If these conclusions are extended to the Universe, then it is expected to complete alignment of the gradients of all parameters in nature, i.e., thermal death.

Throughout Newtonian physics until the XIX century, they dealt only with reversible processes. Indeed, the second law of mechanics can be represented in the form

where time appears in a square, i.e. it is possible to turn the process into the past (-t). But if we take into account the transformation of a part of mechanical energy into heat due to friction, then the friction force F _Tr , as is known, is proportional to the normal component of the velocity gradient, i.e.

In this case, replacing the positive time direction t with the opposite (-t) will result in a change in the results. When energy dissipation is taken into account, invariance with respect to time disappears, i.e. the process becomes asymmetric.

This is manifested in all thermal processes. For example, in fig. 4, a shows the process of equalizing the temperatures of the two bodies brought into contact with the initial temperatures T ₁ = 100 ^o and T ₂ = 20 ^o But the reverse process (Fig. 4, b) is prohibited.

So classical physics stumbled over the "stone" of entropy. This conflict was attempted by the Austrian physicist Boltzmann. He viewed gas as an ensemble of a huge number of moving molecules. The erratic movement of molecules in a gas is a thermal movement. The higher the velocity of the molecules, the higher the temperature of the gas, which can be expressed in terms of statistically averaged velocities. This can be done for entropy.

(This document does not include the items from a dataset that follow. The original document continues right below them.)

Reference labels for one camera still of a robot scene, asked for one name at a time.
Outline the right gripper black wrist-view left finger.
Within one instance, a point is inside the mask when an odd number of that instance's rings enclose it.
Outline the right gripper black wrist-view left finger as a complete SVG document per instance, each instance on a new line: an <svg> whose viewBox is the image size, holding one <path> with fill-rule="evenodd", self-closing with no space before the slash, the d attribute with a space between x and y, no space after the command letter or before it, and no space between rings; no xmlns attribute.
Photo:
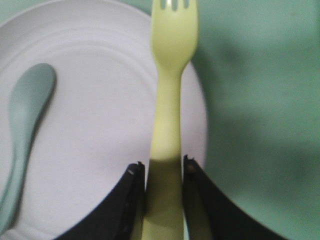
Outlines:
<svg viewBox="0 0 320 240"><path fill-rule="evenodd" d="M145 196L145 166L129 164L112 191L58 240L140 240Z"/></svg>

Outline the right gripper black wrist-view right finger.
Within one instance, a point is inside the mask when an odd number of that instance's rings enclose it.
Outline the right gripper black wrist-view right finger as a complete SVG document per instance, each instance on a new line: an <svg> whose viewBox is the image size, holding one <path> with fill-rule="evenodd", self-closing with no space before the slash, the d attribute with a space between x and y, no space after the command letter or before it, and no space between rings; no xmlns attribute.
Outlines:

So Boltzmann managed to get a strict interpretation for entropy in terms of Newtonian physics. At the same time, Boltzmann gave a physical explanation of the concept of "growth of entropy": the growth of entropy - the growth of chaos - the destruction of order. But this work will be discussed below.

Let us compare two most important parameters in physics - entropy and energy. In a gigantic factory of natural processes, the principle of entropy can be compared with the role of a director who prescribes transactions, and the law of conservation of energy plays the role of a chief accountant who balances debit and credit. In an isolated system, the processes go so that S> 0.

Let us pay attention to one more feature of entropy: in reversible processes, entropy, like energy, is conserved, and in irreversible ones, energy is conserved, and entropy grows until an equilibrium state occurs. If the development of natural processes is characterized by the growth of entropy, then the movement of time (the so-called "arrow of time") should also be directed from the past to the future.

In the previous arguments, it was implicitly assumed that the reversible process proceeds infinitely slowly, because at each stage, at least when analyzing the Carnot cycle, there is an equilibrium. The gas temperature T _g is equal to the temperature T _{x of the} cooler, T _g = T _x . In the argument there is no concept of speed of the process, time. This peculiarity of considering processes allows one to call classical thermodynamics more correctly thermostatics. In the future, time will be introduced into the reasoning, and this will take the first step towards genuine thermodynamics.